Nexus 1 front and rear
The fact that the Nexus-1 on uses the Android operating system means is, essentially, running UNIX (i.e Linux). The Apple iPhone is also UNIX based, although it is derived from a different lineage of the UNIX family tree. The iPhone, however, uses a layer of data security protocols to regular what programs can be executed, and also to limit what programs can do. Although it is possible to write programs that escape these safety protocols and limits, that it only for people who want to serious hack with their phone. The Android operating system, on the other hand, is a bit closer to a standard desktop-style UNIX release making it easier for users to install just about anything, and for programs to do whatever they please.
As a result, there are many programs for the Nexus-1 phone that fiddle with the way the phone operates. Some of these are useful, but by-and-large there is a huge clutter or applications that "tweak stuff," but many such programs are unreliable, incompatible with one another, or otherwise problematic.
The Apple iTunes store takes a lot of flak for being restrictive about what can be offered for sale. Among it's positives, it provides an level of assurance that all programs work more-or-less as advertised, and that they satisfy a minimum level of presentation quality, utility and consistency. On the other hand, Apple has been getting more and more controlling and autocratic, which is a very worrisome trend especially as they achieve market dominance in this arena.

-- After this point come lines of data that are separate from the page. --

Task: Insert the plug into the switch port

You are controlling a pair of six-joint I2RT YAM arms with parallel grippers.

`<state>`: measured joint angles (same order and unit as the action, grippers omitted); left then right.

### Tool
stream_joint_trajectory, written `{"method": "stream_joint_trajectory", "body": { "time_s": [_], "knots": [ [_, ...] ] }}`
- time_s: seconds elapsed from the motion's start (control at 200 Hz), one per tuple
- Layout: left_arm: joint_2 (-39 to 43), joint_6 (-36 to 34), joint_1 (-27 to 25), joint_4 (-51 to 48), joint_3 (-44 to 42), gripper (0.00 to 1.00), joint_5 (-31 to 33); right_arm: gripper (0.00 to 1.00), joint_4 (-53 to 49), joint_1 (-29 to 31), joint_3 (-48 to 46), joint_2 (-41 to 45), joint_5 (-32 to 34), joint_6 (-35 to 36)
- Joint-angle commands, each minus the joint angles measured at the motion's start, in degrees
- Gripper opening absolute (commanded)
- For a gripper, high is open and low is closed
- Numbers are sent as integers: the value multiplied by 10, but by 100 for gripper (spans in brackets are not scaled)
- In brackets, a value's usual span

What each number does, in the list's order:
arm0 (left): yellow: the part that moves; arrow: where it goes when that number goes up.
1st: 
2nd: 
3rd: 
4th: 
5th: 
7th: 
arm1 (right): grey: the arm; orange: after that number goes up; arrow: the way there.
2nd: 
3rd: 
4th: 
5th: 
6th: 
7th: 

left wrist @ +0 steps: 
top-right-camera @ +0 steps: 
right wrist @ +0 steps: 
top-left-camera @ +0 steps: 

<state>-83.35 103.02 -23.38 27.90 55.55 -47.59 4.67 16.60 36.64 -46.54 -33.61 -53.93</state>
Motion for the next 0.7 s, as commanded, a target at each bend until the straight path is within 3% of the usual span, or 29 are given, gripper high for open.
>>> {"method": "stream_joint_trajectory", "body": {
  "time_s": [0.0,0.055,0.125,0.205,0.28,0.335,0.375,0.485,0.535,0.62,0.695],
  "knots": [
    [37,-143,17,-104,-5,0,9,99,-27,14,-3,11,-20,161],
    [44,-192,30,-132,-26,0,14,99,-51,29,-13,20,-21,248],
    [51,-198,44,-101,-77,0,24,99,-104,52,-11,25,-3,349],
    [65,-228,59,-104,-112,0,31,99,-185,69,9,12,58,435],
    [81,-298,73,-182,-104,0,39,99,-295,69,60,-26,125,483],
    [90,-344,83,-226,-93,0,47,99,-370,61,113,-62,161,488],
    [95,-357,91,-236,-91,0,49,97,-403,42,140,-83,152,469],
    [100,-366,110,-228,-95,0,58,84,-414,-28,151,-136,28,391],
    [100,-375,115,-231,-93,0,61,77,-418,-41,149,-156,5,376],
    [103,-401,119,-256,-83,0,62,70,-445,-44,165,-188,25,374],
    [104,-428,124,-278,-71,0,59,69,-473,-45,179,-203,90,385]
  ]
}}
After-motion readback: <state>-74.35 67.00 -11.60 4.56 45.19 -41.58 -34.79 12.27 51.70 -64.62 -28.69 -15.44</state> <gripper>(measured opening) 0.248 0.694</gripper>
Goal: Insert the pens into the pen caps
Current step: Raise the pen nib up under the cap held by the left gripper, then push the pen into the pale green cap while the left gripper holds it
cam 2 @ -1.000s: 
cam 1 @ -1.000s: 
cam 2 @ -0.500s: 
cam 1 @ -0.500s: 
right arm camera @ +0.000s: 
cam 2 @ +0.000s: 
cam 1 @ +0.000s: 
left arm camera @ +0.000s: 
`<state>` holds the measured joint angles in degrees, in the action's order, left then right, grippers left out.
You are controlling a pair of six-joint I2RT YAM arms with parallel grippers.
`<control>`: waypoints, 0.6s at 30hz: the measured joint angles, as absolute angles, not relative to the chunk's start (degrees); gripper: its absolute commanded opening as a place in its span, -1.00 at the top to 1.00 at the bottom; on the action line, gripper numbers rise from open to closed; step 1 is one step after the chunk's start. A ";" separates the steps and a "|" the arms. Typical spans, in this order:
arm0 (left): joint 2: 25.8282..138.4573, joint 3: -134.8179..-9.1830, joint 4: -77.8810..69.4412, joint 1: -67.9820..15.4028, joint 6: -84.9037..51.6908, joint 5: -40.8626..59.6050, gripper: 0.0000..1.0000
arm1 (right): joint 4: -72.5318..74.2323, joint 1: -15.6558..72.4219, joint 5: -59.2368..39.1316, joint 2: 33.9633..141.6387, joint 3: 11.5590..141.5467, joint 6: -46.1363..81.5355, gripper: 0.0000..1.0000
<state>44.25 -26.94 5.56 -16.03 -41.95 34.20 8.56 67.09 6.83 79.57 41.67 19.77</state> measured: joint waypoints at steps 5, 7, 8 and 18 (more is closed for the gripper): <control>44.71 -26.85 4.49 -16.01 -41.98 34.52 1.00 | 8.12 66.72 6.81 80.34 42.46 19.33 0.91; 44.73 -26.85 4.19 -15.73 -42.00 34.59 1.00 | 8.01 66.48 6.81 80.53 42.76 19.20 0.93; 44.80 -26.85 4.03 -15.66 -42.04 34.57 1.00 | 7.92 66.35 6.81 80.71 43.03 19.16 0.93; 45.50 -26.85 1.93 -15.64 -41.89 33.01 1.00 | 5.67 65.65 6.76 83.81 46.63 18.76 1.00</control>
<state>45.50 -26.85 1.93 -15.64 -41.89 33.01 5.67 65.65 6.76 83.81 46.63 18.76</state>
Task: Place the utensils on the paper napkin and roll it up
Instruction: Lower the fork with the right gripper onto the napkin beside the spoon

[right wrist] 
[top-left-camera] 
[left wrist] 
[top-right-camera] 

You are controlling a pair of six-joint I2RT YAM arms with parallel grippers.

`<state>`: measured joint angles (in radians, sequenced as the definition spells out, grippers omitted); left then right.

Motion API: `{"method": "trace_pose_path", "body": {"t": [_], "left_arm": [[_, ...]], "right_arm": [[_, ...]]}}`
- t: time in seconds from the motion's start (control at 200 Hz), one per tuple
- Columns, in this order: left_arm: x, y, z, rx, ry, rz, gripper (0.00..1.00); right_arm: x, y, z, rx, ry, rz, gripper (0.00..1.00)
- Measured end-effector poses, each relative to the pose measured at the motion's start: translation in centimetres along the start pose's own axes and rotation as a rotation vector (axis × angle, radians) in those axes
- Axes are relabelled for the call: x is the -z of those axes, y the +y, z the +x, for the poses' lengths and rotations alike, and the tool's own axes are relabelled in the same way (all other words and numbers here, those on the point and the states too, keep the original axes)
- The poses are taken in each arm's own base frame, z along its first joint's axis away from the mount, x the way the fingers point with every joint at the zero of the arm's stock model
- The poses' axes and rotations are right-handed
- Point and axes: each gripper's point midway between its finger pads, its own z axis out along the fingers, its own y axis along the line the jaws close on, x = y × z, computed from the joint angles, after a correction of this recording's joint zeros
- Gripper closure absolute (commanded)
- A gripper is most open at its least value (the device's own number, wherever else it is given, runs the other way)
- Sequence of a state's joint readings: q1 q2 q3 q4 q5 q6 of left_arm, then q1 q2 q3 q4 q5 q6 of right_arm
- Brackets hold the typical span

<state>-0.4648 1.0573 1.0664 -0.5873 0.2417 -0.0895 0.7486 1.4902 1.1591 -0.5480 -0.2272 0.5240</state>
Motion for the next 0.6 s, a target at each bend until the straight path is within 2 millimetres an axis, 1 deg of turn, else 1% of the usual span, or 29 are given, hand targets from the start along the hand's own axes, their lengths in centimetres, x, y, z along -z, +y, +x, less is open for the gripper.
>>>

While I found a few interesting applications on the Nexus-1 market (i.e. store) that I have kept on my phone, I had much more trouble finding good applications than I did on the iTunes store. The Android market is a bit like shopping at a very big pawn shop attached to a Walmart: lots of stuff, not very well organized, mainly low prices, a lack of quality good. This may improve as time passes, but the ability for people to stick almost anything on the store means a stream of shoddy hacks obscures whatever good content might be hiding there (for example these are many applications whose description says, roughly, just and experiment -- does not work properly). As a fan of UNIX, Linux and open-source development, I can't help but appreciate the virtues of this model, but for a standard consumer it seems to be seriously problematic.
Now, if you want to develop code and hack around, the Android and the N1 have a lot to offer. Getting shell access is not too hard, although getting root access does void the warranty. The
android scripting environment (ASE) lets you run python, lua, and other interpreted languages and that's very pretty.